*PROBLEM*.
Pictures aside, please retype the whole listing word for word.

*COLLECTED DATA*.
*** Block opens ***
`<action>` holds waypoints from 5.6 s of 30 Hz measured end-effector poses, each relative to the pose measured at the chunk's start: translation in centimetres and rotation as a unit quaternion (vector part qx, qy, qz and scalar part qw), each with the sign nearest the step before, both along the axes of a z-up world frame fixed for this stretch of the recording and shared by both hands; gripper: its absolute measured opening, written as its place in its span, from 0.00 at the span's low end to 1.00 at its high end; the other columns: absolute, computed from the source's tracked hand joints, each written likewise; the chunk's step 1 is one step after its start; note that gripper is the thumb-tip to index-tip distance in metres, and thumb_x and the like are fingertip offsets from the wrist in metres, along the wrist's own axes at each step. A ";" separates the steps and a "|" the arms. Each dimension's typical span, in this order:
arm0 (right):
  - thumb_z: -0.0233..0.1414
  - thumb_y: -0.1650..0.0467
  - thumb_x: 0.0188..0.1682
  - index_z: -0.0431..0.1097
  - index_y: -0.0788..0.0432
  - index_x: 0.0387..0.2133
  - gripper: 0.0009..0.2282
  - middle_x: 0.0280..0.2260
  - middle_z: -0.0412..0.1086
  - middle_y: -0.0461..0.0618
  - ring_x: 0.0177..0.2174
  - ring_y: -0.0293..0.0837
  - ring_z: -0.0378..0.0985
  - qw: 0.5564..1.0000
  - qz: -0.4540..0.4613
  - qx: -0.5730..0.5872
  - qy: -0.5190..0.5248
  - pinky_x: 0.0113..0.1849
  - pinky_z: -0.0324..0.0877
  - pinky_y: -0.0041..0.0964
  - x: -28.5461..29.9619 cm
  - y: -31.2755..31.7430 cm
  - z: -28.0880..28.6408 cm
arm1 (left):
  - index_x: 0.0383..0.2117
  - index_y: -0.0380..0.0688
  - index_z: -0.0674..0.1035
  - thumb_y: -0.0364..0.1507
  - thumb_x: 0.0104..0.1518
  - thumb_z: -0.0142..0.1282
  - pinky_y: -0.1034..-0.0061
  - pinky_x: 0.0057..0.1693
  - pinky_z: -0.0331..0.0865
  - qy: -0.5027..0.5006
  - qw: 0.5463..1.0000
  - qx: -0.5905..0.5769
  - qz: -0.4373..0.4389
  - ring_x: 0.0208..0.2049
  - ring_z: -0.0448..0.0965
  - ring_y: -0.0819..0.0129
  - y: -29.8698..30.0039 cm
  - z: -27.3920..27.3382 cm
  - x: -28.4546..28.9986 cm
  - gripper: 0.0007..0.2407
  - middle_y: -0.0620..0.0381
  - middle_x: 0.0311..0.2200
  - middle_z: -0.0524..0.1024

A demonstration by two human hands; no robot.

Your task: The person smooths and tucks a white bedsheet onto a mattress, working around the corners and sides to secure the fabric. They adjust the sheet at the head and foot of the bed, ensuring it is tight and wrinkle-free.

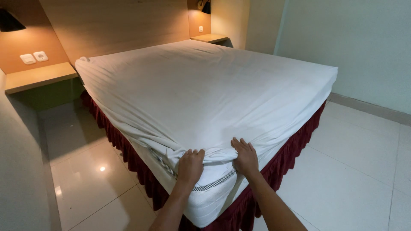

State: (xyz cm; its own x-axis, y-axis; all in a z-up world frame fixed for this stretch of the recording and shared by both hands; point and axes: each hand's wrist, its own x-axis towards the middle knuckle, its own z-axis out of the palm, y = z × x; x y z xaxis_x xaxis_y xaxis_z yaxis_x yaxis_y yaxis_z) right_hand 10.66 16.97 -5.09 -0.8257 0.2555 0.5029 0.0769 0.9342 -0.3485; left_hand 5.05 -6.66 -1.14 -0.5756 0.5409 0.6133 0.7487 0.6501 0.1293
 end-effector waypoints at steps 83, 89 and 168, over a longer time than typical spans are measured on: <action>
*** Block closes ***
*TASK SOLUTION*.
`<action>` holds waypoints from 5.6 s of 30 Hz measured end-effector poses, each relative to the pose measured at the chunk's start: translation in centimetres and rotation as a unit quaternion (vector part qx, qy, qz and scalar part qw), each with the sign nearest the step before, both along the axes of a z-up world frame fixed for this stretch of the recording and shared by both hands; gripper: its absolute measured opening, written as its place in its span, from 0.00 at the span's low end to 1.00 at its high end; the other columns: absolute, computed from the source's tracked hand joints, each written likewise; the chunk's step 1 is one step after its start; note that gripper is the thumb-tip to index-tip distance in metres, and thumb_x and the like are fingertip offsets from the wrist in metres, along the wrist's own axes at each step. A ";" separates the steps and a "|" the arms. Each dimension's typical span, in this order:
arm0 (right):
  - thumb_z: -0.0233..0.1414
  - thumb_y: -0.1650..0.0467
  - thumb_x: 0.0188..0.1682
  - index_z: -0.0431..0.1097
  - index_y: -0.0788..0.0432
  - index_x: 0.0387..0.2133
  - gripper: 0.0009..0.2282
  - middle_x: 0.0280..0.2260
  - middle_z: -0.0412..0.1086
  - middle_y: -0.0461..0.0618
  - ring_x: 0.0177..0.2174
  - ring_y: -0.0293..0.0837
  - ring_z: -0.0378..0.0985
  - qw: 0.5564..1.0000
  - qz: -0.4540..0.4613
  - qx: -0.5730..0.5872
  - qy: -0.5190..0.5248
  - pinky_x: 0.0113..0.1849
  - pinky_z: -0.0324..0.0877
  - pinky_y: -0.0041..0.0964
  - x: -28.5461..29.9619 cm
  - y: -31.2755..31.7430 cm
  - z: -28.0880..28.6408 cm
arm1 (left):
  - index_x: 0.0383..0.2117
  - index_y: -0.0380..0.0688
  - index_z: -0.0674..0.1035
  - thumb_y: -0.0364..0.1507
  - thumb_x: 0.0104..0.1518
  - thumb_z: -0.0142..0.1282
  - pinky_y: -0.1034..-0.0061
  - pinky_x: 0.0057..0.1693
  - pinky_z: -0.0331..0.0865
  - qy: -0.5027..0.5006
  - qw: 0.5463..1.0000
  - qx: -0.5905..0.5769
  - qz: -0.4373..0.4389
  - ring_x: 0.0208..0.2049
  - ring_z: -0.0448..0.0965
  - ring_y: -0.0819..0.0129
  - y: -29.8698..30.0039 cm
  - z: -27.3920..27.3382 cm
  - x: -28.4546..28.9986 cm
  - gripper: 0.0007..0.2407
  - middle_y: -0.0620..0.0381
  - middle_x: 0.0311..0.2200
  - middle_z: -0.0524..0.1024

A demonstration by two human hands; no robot.

Your task: The person smooths and tucks a white bedsheet onto a mattress, working around the corners and sides to secure the fabric. They adjust the sheet at the head and foot of the bed, ensuring it is tight and wrinkle-free.


State: (xyz cm; its own x-axis, y-axis; all in a z-up world frame fixed for this stretch of the recording and shared by both hands; point and axes: each hand's wrist, its own x-axis towards the middle knuckle, its own z-axis out of the palm, y = z × x; x y z xaxis_x xaxis_y xaxis_z yaxis_x yaxis_y yaxis_z) right_hand 10.66 16.97 -5.09 -0.8257 0.2555 0.5029 0.0769 0.9342 -0.3485; left_hand 5.05 -6.66 -1.14 -0.5756 0.5409 0.6133 0.7487 0.6501 0.1293
 end-effector waypoints at steps 83, 89 and 168, over a longer time than typical spans are measured on: <action>

Now the answer is complete.